Shef Stacy L.’s Fried Bbq Chicken Plate

This dish I actually ordered. I was intrigued by the idea of both frying and bbq’ing chicken. As it turned out, the extra step of frying was unnecessary. The chicken was moist, so there is that, and it had a nice flavor – but nothing to write home about. It was just a little bit spicy. It came with overly salted mash potatoes and corn. I don’t think we’d order it again.


BURMESE

Shef Thazin H.’s Burmese Style Lamb Curry With Potatoes

This was a fairly generic meat and potatoes stew. I wouldn’t call it a “curry” per se, in the sense of the spices and flavor profile that the word “curry” usually alludes to. However, according to my notes from when I cooked this dish myself years ago, this is precisely what it’s supposed to taste like: homey. As someone who likes meat and potato stews, I was pretty happy with it. The portion was generous.
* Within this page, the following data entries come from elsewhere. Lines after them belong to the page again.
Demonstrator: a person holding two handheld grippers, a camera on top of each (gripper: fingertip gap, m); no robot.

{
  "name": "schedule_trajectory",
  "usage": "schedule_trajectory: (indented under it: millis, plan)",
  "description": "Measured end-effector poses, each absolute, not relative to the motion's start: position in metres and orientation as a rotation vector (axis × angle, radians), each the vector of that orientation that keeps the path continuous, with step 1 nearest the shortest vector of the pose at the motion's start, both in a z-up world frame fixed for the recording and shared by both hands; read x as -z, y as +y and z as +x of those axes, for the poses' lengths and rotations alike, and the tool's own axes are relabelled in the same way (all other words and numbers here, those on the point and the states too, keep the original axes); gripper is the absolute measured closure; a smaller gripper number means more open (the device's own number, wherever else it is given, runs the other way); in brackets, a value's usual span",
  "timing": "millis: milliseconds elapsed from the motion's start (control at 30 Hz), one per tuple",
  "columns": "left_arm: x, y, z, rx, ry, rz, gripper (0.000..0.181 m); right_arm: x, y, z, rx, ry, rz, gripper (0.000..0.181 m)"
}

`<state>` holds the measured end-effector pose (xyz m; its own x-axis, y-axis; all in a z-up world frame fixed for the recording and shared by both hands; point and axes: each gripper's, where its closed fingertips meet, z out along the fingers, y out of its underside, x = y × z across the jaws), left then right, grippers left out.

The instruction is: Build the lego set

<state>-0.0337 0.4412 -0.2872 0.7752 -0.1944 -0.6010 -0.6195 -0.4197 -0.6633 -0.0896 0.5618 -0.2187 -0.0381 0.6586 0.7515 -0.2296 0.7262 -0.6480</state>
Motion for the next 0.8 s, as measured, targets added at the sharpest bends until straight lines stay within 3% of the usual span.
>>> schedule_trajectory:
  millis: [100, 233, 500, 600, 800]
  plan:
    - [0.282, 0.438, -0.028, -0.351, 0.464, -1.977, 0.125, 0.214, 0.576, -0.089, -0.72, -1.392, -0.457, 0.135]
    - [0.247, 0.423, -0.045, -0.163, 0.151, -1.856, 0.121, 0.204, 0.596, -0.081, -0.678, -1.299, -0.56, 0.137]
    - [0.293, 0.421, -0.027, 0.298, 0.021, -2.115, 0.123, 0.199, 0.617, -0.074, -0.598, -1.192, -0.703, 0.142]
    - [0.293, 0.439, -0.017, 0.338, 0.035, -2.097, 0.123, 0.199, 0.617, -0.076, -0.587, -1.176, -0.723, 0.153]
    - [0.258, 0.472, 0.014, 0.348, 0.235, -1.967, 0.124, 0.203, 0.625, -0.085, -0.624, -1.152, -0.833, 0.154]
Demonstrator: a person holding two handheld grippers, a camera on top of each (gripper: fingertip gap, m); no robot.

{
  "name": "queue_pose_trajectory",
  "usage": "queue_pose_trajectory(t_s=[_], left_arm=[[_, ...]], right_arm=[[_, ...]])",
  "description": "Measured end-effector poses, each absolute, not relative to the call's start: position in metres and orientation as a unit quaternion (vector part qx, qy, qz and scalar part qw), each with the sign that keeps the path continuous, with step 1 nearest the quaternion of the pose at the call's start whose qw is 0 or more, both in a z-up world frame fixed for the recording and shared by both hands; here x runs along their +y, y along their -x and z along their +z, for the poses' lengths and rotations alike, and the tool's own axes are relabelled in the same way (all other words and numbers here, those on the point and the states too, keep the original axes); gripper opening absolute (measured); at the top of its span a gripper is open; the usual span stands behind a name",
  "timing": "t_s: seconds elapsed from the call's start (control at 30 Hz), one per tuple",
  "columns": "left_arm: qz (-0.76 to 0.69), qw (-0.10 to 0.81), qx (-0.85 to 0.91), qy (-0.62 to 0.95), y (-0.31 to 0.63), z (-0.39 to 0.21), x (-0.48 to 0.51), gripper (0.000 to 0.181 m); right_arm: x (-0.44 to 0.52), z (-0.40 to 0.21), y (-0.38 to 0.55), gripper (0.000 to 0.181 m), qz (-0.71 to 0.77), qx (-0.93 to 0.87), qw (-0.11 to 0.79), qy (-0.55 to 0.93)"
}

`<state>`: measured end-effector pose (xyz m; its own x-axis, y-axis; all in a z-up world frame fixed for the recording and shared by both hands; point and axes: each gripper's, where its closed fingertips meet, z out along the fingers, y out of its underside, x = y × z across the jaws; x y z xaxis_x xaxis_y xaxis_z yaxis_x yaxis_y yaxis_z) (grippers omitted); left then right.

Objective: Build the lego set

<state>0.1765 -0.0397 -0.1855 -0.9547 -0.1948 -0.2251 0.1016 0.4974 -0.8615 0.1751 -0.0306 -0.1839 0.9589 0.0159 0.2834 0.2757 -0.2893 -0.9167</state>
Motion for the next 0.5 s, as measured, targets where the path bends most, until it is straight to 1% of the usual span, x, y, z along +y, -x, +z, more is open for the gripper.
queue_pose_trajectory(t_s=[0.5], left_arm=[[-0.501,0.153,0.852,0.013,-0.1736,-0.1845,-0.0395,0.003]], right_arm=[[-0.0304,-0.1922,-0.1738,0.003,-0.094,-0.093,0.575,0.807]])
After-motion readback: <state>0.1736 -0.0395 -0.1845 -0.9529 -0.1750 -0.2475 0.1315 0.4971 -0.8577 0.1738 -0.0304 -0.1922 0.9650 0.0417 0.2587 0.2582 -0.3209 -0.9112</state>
Shef Theint E. Basil’s Lemongrass Chicken

This dish was OK. I enjoyed eating it, though I don’t see myself craving it. I think it might be better at a different time of year when basil is brighter/fresher – as it had a slightly bitter taste. It could have used a tad more sweetness, but the spiciness level was good, medium-mild, I’d say. It was an adequate portion. I might order this again.

CHINESE

Shef Mak M.’s Taiwanese Braised Pork Rice Bowl


This was really a very simple dish, just ground (or maybe chopped) pork on a bed of white rice, but boy, was it delicious. The pork had been braised in a delicious sauce (though none of it was in the dish), and it had a very intense, well balanced flavor. I couldn’t really distinguish any of the flavors (soy? five spice?), but it was just good. The flavor was intense enough that it married very well with the plain rice. I’d order this again.

ETHIOPIAN/ERITREAN

Shef Frehiwot K.’s Meat Combo ✔✔

This plate of food was absolutely delicious. It didn’t taste that much like the Ethiopian food I’ve had at restaurants or cooked myself, perhaps because I asked for “mild” (and yes, everything was mild) – but it was very, very good and addictive. So much so that I had it again the next week.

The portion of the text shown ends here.